- [THE PROBLEM]:
Repeat, line for line, the entries below from the first line to the line containing "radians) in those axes", counting both ends.

- [INFORMATION GIVEN]:
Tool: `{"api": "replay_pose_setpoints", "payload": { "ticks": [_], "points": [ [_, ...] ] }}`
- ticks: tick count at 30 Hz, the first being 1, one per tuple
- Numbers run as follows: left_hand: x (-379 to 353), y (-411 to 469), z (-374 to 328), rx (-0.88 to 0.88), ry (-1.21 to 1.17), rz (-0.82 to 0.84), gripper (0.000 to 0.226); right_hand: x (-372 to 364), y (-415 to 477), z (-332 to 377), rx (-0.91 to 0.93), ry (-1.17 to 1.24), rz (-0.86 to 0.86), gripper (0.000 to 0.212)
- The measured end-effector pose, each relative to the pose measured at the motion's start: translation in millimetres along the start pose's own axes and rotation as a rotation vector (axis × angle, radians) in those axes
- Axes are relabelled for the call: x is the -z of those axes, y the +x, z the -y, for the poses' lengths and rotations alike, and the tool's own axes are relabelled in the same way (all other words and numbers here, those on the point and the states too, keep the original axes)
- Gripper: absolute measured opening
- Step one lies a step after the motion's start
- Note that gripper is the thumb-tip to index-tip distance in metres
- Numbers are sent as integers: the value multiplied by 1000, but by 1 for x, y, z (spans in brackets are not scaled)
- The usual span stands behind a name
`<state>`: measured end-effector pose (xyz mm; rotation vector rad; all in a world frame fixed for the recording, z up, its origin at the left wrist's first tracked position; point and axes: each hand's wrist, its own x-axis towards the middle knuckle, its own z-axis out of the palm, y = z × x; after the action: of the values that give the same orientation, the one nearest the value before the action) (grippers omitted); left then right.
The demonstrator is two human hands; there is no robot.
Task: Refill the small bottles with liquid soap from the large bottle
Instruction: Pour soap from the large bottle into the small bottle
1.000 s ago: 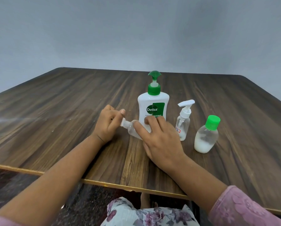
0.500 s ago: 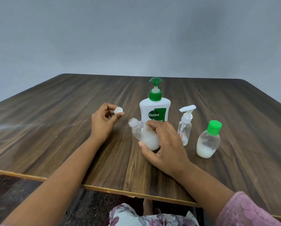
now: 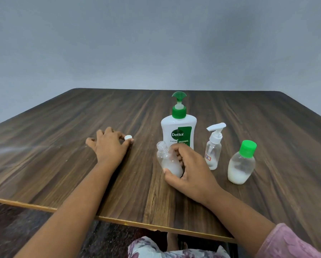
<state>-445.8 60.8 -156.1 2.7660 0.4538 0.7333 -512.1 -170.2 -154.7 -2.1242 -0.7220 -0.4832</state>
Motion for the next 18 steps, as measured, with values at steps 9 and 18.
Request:
{"api": "replay_pose_setpoints", "payload": {
  "ticks": [9, 18],
  "points": [
    [-4, 2, 7, -69, -40, -107, 59, -1, -1, 1, 0, -27, 0, 37],
    [16, -47, -69, -556, -1061, 203, 87, 5, 0, 6, 49, 71, -146, 35]
  ]
}}
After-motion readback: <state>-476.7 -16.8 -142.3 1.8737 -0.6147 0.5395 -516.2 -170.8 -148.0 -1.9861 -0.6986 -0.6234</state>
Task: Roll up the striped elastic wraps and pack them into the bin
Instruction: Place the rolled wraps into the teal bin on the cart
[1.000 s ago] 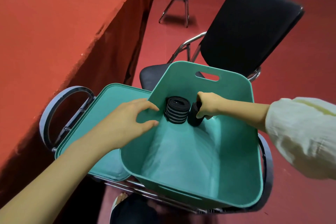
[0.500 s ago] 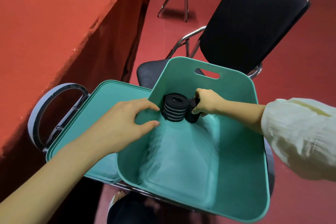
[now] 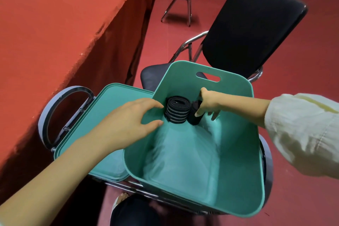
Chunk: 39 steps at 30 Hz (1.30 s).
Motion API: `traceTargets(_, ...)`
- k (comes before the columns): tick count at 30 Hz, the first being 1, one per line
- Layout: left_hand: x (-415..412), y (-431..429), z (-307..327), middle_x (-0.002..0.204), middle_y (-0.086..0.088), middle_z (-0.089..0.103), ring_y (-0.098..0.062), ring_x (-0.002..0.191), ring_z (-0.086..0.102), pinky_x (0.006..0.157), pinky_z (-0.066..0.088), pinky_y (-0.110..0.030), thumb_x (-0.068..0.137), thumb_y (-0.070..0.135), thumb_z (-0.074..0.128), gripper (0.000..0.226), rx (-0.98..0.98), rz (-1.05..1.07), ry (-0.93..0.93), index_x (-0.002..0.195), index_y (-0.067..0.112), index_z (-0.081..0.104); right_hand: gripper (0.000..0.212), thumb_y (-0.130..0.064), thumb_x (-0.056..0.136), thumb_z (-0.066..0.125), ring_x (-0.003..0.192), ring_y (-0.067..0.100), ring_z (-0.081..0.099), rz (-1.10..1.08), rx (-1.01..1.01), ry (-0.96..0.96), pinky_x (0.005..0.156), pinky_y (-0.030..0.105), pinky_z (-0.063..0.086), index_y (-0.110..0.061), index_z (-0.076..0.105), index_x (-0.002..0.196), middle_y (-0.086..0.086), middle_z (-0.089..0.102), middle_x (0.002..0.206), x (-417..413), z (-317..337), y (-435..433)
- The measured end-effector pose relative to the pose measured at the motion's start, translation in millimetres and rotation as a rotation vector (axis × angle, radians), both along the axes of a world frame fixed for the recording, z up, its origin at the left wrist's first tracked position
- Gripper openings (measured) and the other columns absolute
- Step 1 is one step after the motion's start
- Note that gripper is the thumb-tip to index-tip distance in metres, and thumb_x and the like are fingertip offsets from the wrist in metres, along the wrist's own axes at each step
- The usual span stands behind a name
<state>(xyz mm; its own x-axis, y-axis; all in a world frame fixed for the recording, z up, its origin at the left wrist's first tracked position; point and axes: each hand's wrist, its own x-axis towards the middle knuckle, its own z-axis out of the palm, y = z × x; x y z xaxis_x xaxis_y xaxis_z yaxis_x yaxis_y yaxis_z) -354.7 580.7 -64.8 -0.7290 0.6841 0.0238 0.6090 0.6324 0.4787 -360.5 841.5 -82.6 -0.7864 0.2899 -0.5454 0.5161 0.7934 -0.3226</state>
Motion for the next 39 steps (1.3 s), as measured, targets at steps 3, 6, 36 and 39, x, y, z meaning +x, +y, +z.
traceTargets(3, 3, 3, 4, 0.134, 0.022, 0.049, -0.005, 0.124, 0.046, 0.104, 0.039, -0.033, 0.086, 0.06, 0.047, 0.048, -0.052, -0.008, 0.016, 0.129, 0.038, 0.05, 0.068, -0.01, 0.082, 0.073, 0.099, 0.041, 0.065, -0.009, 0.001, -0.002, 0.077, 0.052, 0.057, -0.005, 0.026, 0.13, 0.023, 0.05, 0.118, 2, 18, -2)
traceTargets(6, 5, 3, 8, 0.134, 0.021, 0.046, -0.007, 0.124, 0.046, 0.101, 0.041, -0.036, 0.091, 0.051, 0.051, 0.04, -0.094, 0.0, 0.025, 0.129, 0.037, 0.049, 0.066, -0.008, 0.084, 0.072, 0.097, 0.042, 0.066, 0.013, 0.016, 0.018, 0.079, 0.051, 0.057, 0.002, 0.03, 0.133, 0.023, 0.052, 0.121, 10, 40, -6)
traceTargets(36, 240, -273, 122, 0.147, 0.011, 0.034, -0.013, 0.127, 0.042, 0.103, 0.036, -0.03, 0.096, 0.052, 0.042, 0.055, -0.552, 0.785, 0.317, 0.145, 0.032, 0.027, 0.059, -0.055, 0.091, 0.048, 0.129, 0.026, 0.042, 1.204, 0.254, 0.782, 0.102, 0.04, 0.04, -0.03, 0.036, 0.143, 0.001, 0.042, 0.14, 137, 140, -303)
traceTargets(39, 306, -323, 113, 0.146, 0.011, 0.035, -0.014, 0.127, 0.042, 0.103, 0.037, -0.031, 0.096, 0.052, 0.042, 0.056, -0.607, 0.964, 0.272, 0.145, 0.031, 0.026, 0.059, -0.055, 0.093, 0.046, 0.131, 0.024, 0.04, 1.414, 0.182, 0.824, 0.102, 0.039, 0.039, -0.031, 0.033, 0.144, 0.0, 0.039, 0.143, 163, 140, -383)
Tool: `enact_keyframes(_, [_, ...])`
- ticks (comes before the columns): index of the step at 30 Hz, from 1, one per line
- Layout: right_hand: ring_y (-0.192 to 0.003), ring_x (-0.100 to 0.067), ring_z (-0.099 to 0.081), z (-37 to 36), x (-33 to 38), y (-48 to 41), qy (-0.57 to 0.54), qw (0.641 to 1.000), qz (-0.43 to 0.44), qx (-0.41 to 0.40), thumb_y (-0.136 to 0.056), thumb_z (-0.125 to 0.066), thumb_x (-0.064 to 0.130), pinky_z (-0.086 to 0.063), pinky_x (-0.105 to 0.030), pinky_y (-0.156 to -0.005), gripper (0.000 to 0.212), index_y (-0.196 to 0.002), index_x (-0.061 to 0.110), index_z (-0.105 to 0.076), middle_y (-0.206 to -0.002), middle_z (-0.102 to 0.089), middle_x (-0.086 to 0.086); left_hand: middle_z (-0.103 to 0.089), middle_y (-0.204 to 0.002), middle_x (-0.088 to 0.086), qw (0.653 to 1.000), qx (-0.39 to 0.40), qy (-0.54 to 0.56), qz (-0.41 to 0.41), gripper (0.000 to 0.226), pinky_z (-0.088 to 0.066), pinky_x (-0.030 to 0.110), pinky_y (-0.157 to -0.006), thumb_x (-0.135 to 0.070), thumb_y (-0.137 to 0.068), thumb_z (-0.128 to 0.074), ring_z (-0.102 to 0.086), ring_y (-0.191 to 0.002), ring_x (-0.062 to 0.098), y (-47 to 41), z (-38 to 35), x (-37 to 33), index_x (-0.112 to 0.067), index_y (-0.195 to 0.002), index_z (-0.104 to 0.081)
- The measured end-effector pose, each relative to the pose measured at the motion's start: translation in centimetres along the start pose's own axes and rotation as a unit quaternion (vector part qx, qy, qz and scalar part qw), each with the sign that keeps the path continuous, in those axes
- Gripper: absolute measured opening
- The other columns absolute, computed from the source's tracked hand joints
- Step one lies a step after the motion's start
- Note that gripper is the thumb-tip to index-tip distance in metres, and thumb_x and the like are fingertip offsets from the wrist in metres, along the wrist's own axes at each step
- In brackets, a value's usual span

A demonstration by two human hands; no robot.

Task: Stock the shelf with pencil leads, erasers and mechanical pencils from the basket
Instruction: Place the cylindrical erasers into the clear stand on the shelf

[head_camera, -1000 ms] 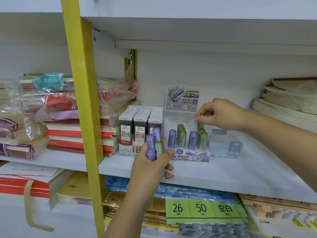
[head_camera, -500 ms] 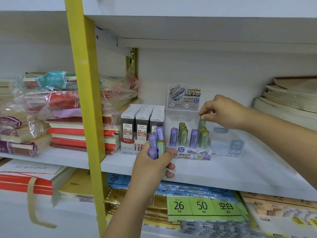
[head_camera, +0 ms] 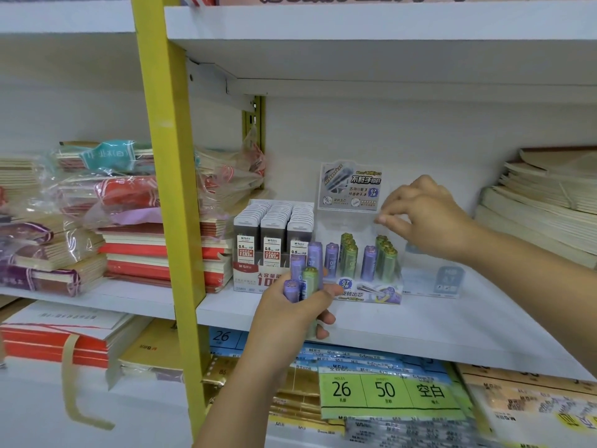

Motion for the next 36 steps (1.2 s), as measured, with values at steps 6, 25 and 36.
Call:
enact_keyframes(6, [-0.091, 0.009, -0.063, -0.2, 7.0, 3.9, -0.455, 0.885, -0.037, 0.095, -0.088, -0.064, 0.035, -0.046, -0.003, -0.076, 0.027, -0.115, 0.04, -0.064, -0.095, -0.072, 0.019, -0.078, -0.087, -0.002, 0.997, 0.071, -0.019, -0.016, 0.014, -0.048, 0.022, -0.053, -0.009, -0.088, -0.066, -0.056, -0.055, 0.01, 0.5, -0.8, -0.3, -0.019, -0.094, -0.075])
enact_keyframes(25, [-0.061, 0.005, -0.055, 4.3, 1.9, 1.3, -0.363, 0.919, -0.096, -0.119, -0.084, -0.071, 0.024, -0.039, -0.003, -0.059, 0.013, -0.088, 0.034, -0.063, -0.075, -0.068, 0.014, -0.067, -0.065, -0.012, 0.995, -0.027, -0.045, -0.084, 0.021, -0.052, 0.018, -0.051, -0.028, -0.082, -0.078, -0.059, -0.051, 0.007, -0.2, 0.5, -0.7, -0.022, -0.094, -0.061])
enact_keyframes(36, [-0.078, 0.02, -0.044, -0.9, 1.2, -0.1, -0.174, 0.983, -0.018, 0.06, -0.084, -0.071, 0.028, -0.034, -0.008, -0.064, 0.019, -0.083, 0.039, -0.055, -0.085, -0.059, 0.016, -0.069, -0.071, -0.011, 0.999, 0.002, -0.011, -0.034, 0.015, -0.059, 0.031, -0.057, -0.036, -0.089, -0.067, -0.066, -0.063, 0.008, -0.4, 0.4, 0.1, -0.025, -0.097, -0.061])
Point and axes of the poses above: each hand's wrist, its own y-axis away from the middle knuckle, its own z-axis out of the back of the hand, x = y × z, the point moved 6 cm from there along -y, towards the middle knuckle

- [RESPONSE TO THIS EXERCISE]:
Tool: `{"api": "replay_pose_setpoints", "payload": { "ticks": [_], "points": [ [_, ...] ] }}`
- ticks: tick count at 30 Hz, the first being 1, one per tuple
- Numbers run as follows: left_hand: x (-379 to 353), y (-411 to 469), z (-374 to 328), rx (-0.88 to 0.88), ry (-1.21 to 1.17), rz (-0.82 to 0.84), gripper (0.000 to 0.226); right_hand: x (-372 to 364), y (-415 to 477), z (-332 to 377), rx (-0.91 to 0.93), ry (-1.17 to 1.24), rz (-0.86 to 0.86), gripper (0.000 to 0.212)
- The measured end-effector pose, each relative to the pose measured at the motion's start: translation in millimetres along the start pose's own axes and rotation as a rotation vector (axis × angle, radians) in those axes

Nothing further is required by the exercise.